I often think about Mildred and her sorrowful question, “Who will remember?” It should be obvious that we need to remember. We need to remember our history. Ignorance of the past, especially past injustices, is of little value.

However, one danger of remembering is to think in terms of only the past, as if it were done and over with. Especially in considering the stories of Native Americans, it is too easy to consider them as only that which is part of the past. Many children grow up thinking—and perhaps many adults too—that Indians are something of the past. We may hear a lot about multiculturalism but not consider our Native American friends/family/neighbours of today, here and now.

The practices of our nation have not always been good. We need to remember.

The practices of our nation are currently not always good. We need to be aware. And hopefully, act!

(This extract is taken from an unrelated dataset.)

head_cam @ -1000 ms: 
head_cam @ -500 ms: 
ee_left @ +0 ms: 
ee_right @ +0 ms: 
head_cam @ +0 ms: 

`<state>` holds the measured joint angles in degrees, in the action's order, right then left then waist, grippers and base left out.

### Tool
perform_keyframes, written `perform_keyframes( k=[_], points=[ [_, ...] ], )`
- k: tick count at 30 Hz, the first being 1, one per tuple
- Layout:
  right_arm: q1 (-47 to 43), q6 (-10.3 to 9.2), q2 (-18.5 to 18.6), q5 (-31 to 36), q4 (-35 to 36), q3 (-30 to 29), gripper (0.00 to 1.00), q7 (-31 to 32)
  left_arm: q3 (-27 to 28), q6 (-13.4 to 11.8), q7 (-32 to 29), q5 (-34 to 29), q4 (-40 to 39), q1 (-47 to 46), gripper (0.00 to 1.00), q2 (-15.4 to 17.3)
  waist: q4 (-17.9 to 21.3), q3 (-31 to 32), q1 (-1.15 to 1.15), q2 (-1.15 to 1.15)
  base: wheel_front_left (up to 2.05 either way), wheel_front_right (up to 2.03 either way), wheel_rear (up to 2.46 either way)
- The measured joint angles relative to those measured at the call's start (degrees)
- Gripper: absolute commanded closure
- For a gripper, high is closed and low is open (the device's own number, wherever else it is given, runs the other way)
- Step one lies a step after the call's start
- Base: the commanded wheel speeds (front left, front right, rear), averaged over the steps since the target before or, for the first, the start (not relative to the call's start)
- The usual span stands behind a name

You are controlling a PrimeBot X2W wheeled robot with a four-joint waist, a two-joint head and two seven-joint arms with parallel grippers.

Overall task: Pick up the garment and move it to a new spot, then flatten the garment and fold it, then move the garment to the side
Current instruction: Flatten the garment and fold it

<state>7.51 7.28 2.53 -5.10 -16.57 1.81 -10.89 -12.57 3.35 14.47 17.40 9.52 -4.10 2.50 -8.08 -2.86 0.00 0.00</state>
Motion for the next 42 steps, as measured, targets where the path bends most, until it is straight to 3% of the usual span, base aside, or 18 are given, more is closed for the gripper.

For instance this past week in Washington DC, the House and Senate Armed Services Committees attached a provision to the NDAA—the National Defense Authorization Act—which includes giving 2,400 acres of national forest land in Arizona, part of the Tonto National Forest, to the copper mining company Resolution Copper, a subsidiary of Rio Tinto, an Australian-English mining company. The national forest land came into status under the Eisenhower administration includes “Apache burial, medicinal, and ceremonial grounds” and comes up just shy of the historic and sacred Apache Leap Cliffs.

To find out more about this current work in progress you can read here, here, and here.

 

This short video is also helpful.

 

Remembering ideally is done often so that we can pass things on, be that songs and music or history. But we also remember so that we can change from previous ways. When we remember that which we done and left undone in our prayer of confession it is done as a practice to lead us to repentance, to change our ways, to practice a new life.

 

When Mildred was laid to rest, her body was returned to Fort Sill and interred at the tribal cemetery there. As the funeral procession crossed the army base it encountered a military column, a formation of young soldiers marching. Mildred who had been born a prisoner on that same base so many years before had returned to be buried with honours. The soldiers halted, stood and saluted as the hearse went past.

I remember often Mildred.

I think often how the world can change.